I'm just beginning to work through SICP (on my own; this isn't for a class), and I've been struggling with Exercise 1.4 for a couple of days and I just can't seem to figure it out. This is the one where Alyssa re-defines if in terms of cond, like so:

(define (new-if predicate then-clause else-clause)
    (cond (predicate then-clause)
          (else else-clause))

She tests it successfully on some simple cases, and then uses it to re-write the square root program (which worked just fine with if):

(define (sqrt-iter guess x)
    (new-if (good-enough? guess x)
            guess
            (sqrt-iter (improve guess x)
                       x)))

The question then asks: "What happens when Alyssa attempts to use this to compute square roots? Explain." [If necessary, I'm happy to reproduce the other procedures (good-enough?, improve, etc.), just let me know.]

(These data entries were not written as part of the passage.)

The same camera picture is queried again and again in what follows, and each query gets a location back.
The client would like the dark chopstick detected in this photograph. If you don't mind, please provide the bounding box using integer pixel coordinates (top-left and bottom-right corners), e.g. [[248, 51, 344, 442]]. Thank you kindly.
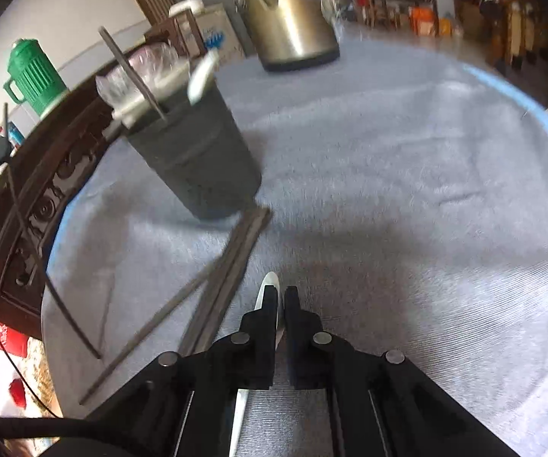
[[98, 26, 169, 123]]

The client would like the white bowl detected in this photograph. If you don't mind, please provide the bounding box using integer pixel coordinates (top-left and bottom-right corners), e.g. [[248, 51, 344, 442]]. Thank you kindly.
[[111, 69, 191, 122]]

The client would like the blue table cover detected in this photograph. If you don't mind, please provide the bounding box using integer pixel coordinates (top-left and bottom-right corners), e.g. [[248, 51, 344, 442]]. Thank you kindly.
[[46, 63, 548, 277]]

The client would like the metal electric kettle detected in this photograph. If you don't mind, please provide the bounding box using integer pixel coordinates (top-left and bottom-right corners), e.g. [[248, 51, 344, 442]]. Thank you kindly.
[[244, 0, 341, 74]]

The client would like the carved wooden sideboard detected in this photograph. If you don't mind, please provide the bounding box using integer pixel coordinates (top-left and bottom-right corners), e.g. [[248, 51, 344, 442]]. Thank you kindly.
[[0, 69, 129, 341]]

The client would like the black utensil holder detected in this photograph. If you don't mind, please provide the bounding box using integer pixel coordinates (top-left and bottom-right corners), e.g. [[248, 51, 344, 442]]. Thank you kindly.
[[124, 76, 263, 222]]

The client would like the wooden chair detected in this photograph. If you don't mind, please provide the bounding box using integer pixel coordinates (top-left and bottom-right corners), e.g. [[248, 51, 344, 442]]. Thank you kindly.
[[143, 10, 207, 60]]

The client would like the green thermos jug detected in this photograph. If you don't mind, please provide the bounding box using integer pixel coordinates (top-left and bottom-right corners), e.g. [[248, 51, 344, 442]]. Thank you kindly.
[[3, 39, 70, 119]]

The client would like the white spoon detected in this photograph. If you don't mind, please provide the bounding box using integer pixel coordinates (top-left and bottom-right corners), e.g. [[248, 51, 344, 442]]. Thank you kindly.
[[187, 51, 221, 104], [229, 271, 285, 457]]

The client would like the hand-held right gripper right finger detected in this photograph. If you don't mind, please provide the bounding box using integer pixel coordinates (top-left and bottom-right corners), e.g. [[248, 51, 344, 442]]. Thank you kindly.
[[284, 286, 522, 457]]

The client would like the grey tablecloth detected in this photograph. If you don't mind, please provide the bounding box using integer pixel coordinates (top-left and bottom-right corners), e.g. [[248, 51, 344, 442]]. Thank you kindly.
[[41, 24, 548, 457]]

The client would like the group of dark chopsticks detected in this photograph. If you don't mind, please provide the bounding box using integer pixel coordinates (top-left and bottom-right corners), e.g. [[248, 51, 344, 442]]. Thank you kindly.
[[46, 206, 275, 406]]

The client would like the clear plastic bag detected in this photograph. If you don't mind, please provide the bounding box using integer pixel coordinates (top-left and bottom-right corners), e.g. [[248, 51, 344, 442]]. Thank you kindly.
[[94, 42, 191, 105]]

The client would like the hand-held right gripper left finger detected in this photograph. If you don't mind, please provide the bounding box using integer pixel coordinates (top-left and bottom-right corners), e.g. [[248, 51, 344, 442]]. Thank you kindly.
[[53, 284, 277, 457]]

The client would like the red paper bag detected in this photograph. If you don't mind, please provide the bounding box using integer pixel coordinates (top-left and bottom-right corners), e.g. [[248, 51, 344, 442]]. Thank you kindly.
[[0, 316, 30, 359]]

Now, I know what happens: it never returns a value, which means that the program recurs (executes recursively? What's the verb form of "recursive"?) infinitely. I just can't explain why this happens. Whatever subtle difference exists between if and new-if is eluding me. Any and all help much appreciated.

+2  A: 

new-if is a function. When a function is called, what's the first thing that Scheme does with the argument list? It evaluates all the arguments.

Greg Hewgill
A: 

I don't know the answer to your question but the word you are looking for is "recurses" :-)

Vicky
+1  A: 

First of all you have to understand the difference between applicative order evaluation and normal order. Lisp uses applicative order, but conditional expressions are evaluated not like normal functions (sicp chapter 1.1.6):

(if <predicate> <consequent> <alternative>)

To evaluate an if expression, the interpreter starts by evaluating the <predicate> part of the expression. If the <predicate> evaluates to a true value, the interpreter then evaluates the <consequent> and returns its value. Otherwise it evaluates the <alternative> and returns its value.

alex vasi